There is still plenty wrong with the electric vehicle (EV); but first, there is some more that is very much right. Widespread use of electric vehicles should mean comparatively little extra generating capacity. The electric energy for millions of cars would, of course, have to be supplied; but it would be supplied during the night in charging batteries, when much of the available generating capacity stands idle. Utilities spend millions on load leveling (or "peak shaving") by pumped storage and other schemes to use this idle capacity, and here they would have all of these EV's to take care of it for them.

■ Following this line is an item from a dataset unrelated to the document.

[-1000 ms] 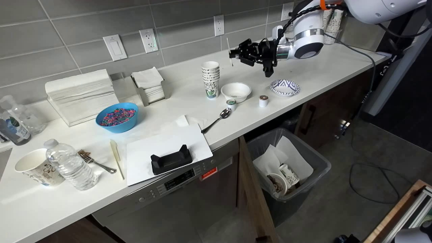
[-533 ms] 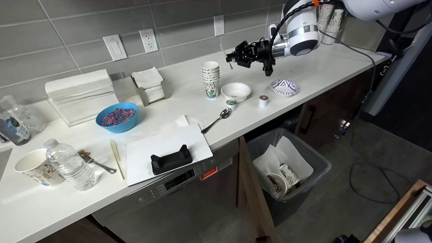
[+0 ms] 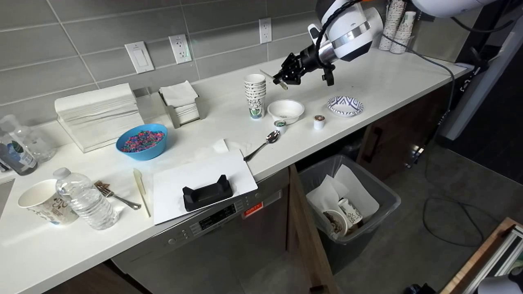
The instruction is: Use the white spoon to collect some coffee beans from the coffee pod on the left then place them inside the white bowl.
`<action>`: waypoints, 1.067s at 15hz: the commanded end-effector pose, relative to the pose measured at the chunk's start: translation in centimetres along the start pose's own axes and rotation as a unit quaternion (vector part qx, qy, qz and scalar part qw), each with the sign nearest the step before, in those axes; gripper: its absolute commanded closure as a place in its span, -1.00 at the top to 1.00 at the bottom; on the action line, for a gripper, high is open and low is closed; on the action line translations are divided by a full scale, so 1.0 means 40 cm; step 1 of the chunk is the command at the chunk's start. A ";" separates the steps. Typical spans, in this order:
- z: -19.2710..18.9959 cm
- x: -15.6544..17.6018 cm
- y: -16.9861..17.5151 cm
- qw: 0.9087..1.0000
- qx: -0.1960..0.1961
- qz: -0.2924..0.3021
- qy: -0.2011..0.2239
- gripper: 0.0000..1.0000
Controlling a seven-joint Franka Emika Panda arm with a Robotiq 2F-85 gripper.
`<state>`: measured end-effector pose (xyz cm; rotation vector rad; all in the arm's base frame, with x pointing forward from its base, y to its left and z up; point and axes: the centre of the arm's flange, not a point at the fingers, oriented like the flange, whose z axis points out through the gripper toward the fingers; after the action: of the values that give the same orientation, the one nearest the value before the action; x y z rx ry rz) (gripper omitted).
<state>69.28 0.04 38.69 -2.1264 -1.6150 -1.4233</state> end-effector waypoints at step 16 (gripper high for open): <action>-0.158 -0.052 0.049 0.958 0.034 0.154 -0.239 -0.93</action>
<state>66.37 -4.34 41.38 -2.6188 -1.4549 -0.8554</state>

And there are still other advantages. EV's could (conceivably) eliminate what is surely America's greatest energy waste, the estimated 2 million barrels of oil a day that are ultimately used to heat the brake linings of 140 million motor vehicles. The Second Law of Thermodynamics is concerned with the irreversible degradation of energy into heat, which is exactly what happens in this most wasteful of braking methods; and with inexorable predictability, this point has escaped Amory, Barry, and the other Second-Law Priests who use thermodynamics as a kind of liturgy for their anti-capitalist religious services.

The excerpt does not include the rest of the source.